- [Collected data entries]
==================================================
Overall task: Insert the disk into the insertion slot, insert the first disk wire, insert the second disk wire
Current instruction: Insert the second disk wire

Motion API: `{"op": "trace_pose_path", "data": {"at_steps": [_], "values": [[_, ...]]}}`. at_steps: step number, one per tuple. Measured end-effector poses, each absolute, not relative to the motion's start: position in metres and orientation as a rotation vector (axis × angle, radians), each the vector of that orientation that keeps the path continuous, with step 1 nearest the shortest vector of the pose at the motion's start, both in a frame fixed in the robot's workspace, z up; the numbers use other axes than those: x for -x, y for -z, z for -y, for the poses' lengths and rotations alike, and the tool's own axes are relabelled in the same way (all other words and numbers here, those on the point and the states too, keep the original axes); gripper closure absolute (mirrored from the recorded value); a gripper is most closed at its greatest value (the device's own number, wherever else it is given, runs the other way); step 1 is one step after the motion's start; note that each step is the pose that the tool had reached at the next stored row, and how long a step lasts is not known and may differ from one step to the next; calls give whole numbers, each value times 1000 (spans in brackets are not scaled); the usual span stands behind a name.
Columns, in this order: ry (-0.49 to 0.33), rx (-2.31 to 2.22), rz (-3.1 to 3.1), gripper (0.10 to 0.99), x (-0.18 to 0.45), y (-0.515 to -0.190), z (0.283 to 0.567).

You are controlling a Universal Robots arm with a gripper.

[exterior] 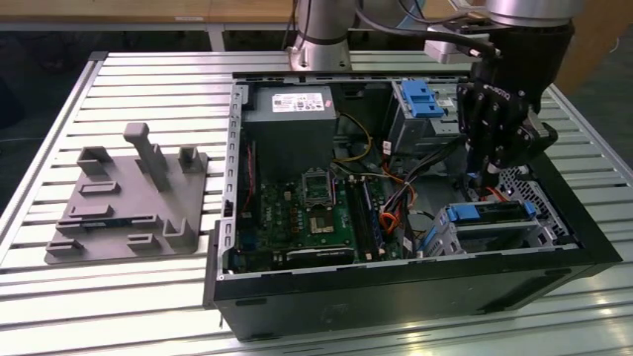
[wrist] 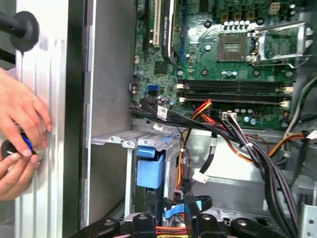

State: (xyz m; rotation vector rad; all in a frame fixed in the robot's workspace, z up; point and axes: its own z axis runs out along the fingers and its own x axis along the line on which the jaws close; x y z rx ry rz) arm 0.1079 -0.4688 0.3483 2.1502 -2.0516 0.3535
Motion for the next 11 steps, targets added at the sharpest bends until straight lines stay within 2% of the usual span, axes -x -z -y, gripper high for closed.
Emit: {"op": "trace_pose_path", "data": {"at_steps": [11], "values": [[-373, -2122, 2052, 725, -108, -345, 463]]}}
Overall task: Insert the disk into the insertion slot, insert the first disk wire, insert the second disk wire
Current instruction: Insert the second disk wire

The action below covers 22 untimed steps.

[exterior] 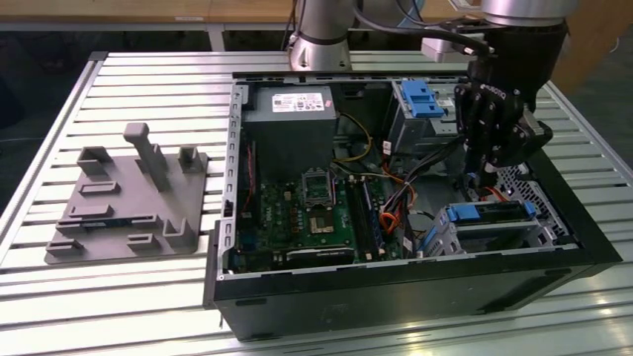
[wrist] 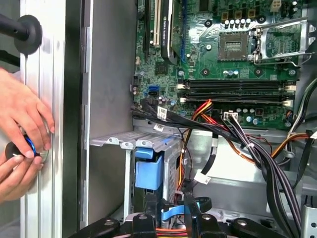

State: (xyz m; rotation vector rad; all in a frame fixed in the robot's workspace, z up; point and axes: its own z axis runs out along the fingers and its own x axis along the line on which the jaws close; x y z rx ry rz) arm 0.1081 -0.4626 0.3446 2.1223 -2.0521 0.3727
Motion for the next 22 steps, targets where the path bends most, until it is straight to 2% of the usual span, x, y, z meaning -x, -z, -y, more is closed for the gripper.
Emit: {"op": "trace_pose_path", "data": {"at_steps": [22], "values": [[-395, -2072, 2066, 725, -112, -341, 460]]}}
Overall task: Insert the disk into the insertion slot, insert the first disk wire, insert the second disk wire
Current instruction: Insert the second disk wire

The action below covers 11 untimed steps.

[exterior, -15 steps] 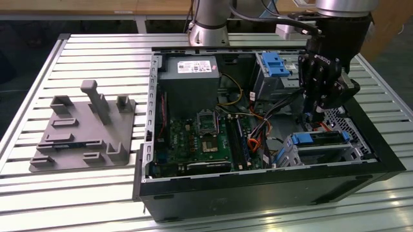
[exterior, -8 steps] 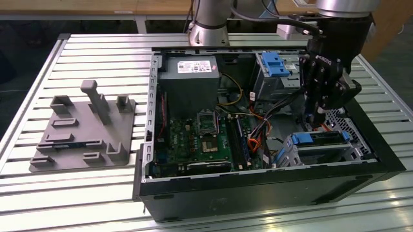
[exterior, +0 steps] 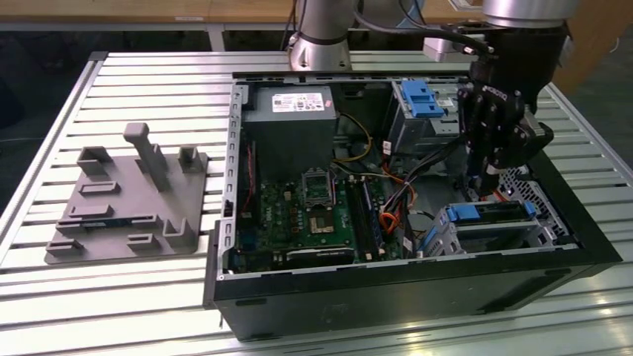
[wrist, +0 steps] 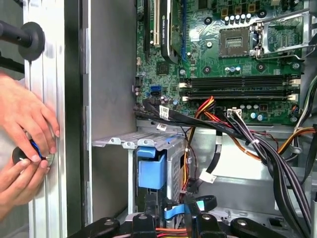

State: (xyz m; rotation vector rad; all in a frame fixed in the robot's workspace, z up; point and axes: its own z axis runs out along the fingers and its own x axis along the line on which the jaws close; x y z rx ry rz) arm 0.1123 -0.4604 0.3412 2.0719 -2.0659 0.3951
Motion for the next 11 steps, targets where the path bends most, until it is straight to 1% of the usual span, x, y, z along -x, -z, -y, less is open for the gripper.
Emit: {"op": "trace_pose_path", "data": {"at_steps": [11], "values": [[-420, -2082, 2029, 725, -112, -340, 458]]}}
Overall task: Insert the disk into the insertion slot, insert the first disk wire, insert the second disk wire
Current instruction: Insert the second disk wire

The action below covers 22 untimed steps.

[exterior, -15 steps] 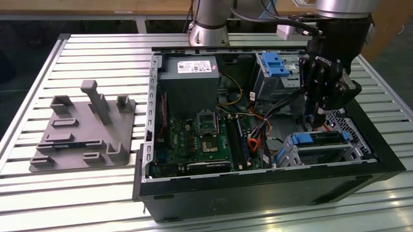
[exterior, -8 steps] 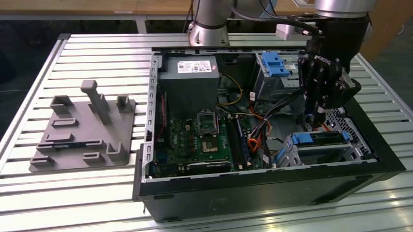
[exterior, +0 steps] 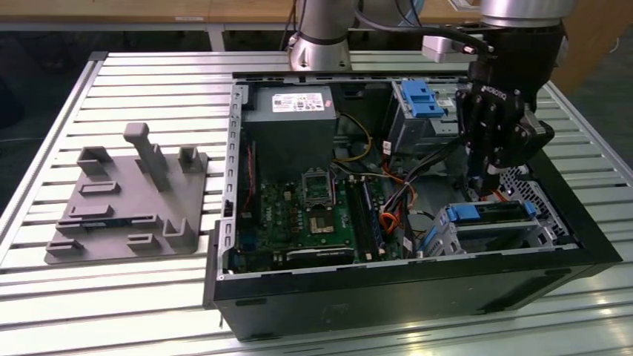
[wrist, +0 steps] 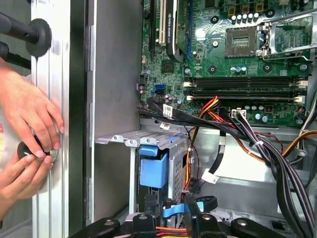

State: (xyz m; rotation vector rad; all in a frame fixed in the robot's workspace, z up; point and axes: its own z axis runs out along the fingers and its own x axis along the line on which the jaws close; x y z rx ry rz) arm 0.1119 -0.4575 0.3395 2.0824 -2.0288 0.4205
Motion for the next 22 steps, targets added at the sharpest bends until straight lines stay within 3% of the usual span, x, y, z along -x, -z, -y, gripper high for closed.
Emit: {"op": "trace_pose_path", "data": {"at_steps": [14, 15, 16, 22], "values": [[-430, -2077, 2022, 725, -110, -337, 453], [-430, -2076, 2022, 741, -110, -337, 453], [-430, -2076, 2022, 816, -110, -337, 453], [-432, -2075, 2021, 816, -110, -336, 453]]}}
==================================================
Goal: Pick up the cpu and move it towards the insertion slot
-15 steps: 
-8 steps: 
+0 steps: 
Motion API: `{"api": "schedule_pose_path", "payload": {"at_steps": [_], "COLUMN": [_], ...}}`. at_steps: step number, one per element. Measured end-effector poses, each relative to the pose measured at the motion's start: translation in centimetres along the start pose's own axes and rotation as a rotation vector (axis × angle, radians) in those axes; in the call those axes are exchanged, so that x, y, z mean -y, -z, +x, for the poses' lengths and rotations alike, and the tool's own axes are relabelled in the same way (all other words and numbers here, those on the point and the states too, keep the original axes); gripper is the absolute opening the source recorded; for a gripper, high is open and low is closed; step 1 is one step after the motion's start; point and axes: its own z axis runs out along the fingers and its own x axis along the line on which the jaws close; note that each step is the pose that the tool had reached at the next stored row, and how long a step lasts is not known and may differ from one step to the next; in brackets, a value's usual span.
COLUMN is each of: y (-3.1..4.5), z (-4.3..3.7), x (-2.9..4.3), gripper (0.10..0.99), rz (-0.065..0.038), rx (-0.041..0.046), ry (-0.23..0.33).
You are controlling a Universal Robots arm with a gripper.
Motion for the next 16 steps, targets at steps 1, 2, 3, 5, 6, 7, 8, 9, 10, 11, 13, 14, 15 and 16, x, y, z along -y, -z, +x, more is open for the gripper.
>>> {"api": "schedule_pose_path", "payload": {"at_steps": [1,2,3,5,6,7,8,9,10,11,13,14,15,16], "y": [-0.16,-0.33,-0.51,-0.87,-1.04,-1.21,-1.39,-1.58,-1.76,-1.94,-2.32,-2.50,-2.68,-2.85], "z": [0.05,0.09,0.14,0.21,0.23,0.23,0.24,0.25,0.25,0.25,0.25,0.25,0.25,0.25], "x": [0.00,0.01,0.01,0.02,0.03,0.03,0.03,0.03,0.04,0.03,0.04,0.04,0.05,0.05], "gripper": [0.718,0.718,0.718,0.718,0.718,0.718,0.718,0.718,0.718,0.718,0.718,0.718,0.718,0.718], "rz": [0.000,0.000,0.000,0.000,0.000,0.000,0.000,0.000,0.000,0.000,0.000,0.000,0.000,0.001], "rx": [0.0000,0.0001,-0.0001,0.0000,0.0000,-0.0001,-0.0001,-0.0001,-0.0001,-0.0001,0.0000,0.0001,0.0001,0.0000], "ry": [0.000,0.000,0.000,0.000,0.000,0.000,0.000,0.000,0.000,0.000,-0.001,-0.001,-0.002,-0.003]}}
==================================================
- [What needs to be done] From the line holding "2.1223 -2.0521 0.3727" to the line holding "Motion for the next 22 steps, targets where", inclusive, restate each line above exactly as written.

- [Written solution]
State: (xyz m; rotation vector rad; all in a frame fixed in the robot's workspace, z up; point and axes: its own z axis runs out along the fingers and its own x axis along the line on which the jaws close; x y z rx ry rz) arm 0.1081 -0.4626 0.3446 2.1223 -2.0521 0.3727
Motion for the next 22 steps, targets where the path bends most, until it is straight to 2% of the usual span, x, y, z meaning -x, -z, -y, more is closed for the gripper.

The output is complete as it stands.